[[ Data to use, beginning ]]
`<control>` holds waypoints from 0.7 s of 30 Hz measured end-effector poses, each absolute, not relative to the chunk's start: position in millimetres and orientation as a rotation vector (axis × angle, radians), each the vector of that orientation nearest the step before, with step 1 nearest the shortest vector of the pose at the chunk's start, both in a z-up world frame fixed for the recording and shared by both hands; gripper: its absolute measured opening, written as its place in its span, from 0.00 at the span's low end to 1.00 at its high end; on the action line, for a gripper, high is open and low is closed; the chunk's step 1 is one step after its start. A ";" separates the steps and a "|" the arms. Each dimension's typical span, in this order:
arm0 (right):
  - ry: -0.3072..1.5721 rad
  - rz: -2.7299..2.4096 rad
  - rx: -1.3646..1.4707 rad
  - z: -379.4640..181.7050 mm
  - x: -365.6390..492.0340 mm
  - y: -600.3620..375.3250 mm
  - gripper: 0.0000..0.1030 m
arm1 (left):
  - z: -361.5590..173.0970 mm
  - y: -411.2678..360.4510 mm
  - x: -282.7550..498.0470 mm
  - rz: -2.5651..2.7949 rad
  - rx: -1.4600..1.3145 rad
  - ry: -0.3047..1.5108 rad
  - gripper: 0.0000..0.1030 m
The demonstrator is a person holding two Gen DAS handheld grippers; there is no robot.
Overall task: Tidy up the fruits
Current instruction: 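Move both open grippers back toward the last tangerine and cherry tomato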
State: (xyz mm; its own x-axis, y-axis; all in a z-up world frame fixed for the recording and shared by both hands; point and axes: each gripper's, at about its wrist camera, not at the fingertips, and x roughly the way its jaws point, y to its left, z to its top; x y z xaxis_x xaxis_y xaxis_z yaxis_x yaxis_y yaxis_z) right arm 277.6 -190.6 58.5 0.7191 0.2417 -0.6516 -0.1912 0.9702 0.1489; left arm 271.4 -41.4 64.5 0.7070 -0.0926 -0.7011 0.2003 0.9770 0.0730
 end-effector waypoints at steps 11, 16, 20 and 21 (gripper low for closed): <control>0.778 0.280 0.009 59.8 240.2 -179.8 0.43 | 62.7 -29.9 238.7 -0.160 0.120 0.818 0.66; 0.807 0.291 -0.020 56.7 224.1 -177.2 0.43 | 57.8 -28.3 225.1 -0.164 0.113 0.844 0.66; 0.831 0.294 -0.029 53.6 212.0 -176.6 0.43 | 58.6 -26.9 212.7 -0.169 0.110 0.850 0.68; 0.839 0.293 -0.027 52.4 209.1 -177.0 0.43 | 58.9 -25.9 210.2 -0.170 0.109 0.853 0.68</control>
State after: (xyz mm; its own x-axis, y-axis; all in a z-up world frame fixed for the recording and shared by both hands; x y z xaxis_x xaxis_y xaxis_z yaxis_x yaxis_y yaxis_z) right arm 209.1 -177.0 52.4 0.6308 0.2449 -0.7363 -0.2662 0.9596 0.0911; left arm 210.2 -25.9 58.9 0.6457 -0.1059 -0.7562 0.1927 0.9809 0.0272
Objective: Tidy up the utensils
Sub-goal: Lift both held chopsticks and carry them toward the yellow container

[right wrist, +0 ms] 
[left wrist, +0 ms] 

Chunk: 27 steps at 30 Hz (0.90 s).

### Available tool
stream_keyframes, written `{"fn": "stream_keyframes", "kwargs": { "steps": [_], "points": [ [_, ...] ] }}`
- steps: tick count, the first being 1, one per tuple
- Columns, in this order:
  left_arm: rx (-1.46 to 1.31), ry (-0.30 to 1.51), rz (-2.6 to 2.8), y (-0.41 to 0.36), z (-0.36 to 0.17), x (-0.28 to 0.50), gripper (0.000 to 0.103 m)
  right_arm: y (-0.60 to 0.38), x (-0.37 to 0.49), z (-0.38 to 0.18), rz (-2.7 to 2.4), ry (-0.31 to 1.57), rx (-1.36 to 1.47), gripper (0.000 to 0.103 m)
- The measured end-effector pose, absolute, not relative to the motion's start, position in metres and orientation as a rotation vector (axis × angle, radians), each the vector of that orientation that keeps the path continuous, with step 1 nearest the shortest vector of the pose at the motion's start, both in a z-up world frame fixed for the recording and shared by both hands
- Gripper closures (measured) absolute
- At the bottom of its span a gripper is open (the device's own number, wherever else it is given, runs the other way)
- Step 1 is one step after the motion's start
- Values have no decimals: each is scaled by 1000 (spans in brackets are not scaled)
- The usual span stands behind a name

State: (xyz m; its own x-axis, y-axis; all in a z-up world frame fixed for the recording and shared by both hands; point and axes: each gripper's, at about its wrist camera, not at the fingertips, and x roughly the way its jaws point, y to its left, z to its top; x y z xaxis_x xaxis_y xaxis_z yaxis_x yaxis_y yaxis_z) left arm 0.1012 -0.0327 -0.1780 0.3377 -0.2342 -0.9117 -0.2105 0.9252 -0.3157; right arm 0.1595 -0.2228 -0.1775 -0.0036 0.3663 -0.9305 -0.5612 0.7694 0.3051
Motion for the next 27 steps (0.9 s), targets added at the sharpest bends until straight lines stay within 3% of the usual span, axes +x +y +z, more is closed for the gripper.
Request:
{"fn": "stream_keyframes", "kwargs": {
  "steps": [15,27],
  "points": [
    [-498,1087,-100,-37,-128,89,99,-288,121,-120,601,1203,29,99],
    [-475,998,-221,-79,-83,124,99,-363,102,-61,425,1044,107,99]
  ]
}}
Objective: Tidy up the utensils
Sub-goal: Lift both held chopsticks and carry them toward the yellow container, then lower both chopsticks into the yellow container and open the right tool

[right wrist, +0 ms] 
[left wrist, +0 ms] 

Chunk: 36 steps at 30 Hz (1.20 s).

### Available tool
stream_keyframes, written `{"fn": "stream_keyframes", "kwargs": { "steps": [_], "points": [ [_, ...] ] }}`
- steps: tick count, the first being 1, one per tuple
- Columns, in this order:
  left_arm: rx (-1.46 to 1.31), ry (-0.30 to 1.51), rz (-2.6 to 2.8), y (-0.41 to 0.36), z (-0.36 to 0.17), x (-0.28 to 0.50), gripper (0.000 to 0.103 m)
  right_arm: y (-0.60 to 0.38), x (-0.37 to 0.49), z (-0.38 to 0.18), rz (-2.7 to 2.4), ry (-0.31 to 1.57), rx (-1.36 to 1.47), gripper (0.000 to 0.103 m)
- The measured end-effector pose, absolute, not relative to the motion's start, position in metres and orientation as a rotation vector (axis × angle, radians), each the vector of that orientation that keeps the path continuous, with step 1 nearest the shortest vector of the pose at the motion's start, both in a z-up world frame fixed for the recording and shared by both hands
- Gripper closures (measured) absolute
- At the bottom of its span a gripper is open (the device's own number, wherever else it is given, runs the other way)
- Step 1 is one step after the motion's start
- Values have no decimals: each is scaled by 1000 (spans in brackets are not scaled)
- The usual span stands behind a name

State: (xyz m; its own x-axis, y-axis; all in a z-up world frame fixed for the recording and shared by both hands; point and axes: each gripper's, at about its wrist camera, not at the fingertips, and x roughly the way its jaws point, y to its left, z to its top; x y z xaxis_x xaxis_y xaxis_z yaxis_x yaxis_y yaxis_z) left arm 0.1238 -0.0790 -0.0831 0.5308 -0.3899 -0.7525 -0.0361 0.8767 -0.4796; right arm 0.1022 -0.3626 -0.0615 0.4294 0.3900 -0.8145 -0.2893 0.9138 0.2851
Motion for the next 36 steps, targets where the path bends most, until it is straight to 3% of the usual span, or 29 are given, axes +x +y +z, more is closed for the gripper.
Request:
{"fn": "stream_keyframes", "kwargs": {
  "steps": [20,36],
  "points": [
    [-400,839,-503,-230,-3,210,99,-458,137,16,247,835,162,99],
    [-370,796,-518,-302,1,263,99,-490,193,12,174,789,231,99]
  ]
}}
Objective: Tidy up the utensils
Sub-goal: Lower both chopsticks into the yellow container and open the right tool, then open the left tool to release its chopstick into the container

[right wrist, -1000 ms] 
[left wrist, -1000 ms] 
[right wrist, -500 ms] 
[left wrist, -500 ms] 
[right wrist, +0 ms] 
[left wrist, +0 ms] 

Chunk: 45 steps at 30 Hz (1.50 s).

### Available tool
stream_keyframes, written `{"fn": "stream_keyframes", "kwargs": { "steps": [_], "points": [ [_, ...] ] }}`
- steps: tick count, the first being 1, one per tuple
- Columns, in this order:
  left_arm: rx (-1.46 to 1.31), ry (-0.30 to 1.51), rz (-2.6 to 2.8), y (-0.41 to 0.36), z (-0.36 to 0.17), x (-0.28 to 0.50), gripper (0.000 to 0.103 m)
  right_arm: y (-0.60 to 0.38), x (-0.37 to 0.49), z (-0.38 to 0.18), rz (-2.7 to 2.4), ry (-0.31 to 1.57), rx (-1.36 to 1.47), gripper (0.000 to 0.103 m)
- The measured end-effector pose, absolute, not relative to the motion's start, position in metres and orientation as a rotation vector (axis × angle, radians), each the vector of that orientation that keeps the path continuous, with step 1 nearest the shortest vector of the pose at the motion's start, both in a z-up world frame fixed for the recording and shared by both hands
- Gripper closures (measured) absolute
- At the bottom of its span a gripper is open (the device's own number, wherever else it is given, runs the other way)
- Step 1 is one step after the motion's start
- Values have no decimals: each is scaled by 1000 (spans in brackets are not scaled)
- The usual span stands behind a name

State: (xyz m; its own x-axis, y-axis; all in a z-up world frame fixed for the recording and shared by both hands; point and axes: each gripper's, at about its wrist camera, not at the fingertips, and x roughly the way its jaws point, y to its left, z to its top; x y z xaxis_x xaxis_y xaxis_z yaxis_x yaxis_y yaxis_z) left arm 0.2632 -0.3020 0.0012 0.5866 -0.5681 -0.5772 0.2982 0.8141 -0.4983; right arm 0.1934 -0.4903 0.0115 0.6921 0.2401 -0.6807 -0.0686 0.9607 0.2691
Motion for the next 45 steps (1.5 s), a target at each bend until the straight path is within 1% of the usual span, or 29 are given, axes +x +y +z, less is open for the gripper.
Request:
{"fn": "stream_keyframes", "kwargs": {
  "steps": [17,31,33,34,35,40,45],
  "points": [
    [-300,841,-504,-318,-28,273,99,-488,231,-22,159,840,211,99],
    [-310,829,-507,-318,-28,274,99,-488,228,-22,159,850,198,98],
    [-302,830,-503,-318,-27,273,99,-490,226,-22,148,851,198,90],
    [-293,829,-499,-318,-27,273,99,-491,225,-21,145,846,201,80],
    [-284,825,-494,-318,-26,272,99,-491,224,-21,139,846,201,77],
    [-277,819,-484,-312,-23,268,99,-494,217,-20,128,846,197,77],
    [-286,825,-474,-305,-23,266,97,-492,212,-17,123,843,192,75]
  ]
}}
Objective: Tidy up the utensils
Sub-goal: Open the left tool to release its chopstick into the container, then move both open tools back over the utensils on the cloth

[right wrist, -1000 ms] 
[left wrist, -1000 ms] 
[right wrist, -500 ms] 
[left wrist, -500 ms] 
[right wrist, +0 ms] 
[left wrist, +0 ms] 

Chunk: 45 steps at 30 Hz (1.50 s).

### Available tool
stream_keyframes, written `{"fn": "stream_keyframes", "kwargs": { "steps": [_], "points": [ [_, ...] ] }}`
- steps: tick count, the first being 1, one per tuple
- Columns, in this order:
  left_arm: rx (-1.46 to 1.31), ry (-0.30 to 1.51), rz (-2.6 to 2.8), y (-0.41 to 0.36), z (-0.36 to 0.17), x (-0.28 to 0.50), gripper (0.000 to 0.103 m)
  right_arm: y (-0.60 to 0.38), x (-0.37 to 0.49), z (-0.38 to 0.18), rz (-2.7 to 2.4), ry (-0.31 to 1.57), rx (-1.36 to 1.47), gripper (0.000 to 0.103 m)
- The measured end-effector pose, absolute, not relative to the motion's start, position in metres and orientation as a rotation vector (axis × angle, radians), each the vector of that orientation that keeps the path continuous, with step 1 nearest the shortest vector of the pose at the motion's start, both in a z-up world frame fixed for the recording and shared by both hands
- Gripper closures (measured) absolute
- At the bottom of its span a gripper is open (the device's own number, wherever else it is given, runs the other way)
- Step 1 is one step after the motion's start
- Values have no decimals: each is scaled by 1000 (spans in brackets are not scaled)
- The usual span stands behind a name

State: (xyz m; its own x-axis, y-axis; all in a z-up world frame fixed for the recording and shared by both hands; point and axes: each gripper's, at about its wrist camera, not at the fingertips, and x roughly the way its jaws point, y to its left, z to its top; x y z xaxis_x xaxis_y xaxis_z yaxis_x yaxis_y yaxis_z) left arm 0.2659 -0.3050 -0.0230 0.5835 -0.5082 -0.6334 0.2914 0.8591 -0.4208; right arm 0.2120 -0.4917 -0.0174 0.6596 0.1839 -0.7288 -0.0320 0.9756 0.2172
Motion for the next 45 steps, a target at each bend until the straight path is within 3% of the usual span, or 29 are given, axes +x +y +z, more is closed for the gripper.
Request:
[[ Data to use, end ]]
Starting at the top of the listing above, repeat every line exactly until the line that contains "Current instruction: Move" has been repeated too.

• _Exercise answer_
`<control>` holds waypoints from 0.7 s of 30 Hz measured end-effector poses, each absolute, not relative to the chunk's start: position in millimetres and orientation as a rotation vector (axis × angle, radians), each the vector of that orientation nearest the step before, with step 1 nearest the shortest vector of the pose at the chunk's start, both in a z-up world frame fixed for the recording and shared by both hands; gripper: its absolute measured opening, written as its place in its span, from 0.00 at the span's low end to 1.00 at its high end; on the action line, for a gripper, high is open and low is closed; the chunk's step 1 is one step after its start. A ";" separates the steps and a "|" the arms. Each dimension's typical span, in this order:
arm0 (right):
  - ry: -0.3072..1.5721 rad
  - rz: -2.7299..2.4096 rad
  - rx: -1.3646..1.4707 rad
  - z: -379.4640..181.7050 mm
  - x: -365.6390..492.0340 mm
  - y: -600.3620..375.3250 mm
  - gripper: 0.0000..0.1030 m
arm1 (left):
  - z: -361.5590..173.0970 mm
  - y: -411.2678..360.4510 mm
  - x: -282.7550..498.0470 mm
  - rz: -2.5651..2.7949 rad
  - rx: -1.4600..1.3145 rad
  - ry: -0.3047..1.5108 rad
  - gripper: 0.0000..0.1030 m
The demonstrator is a person holding two Gen DAS handheld grippers; there is no robot.
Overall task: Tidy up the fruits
Current instruction: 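Move both open grippers back toward the last tangerine and cherry tomato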

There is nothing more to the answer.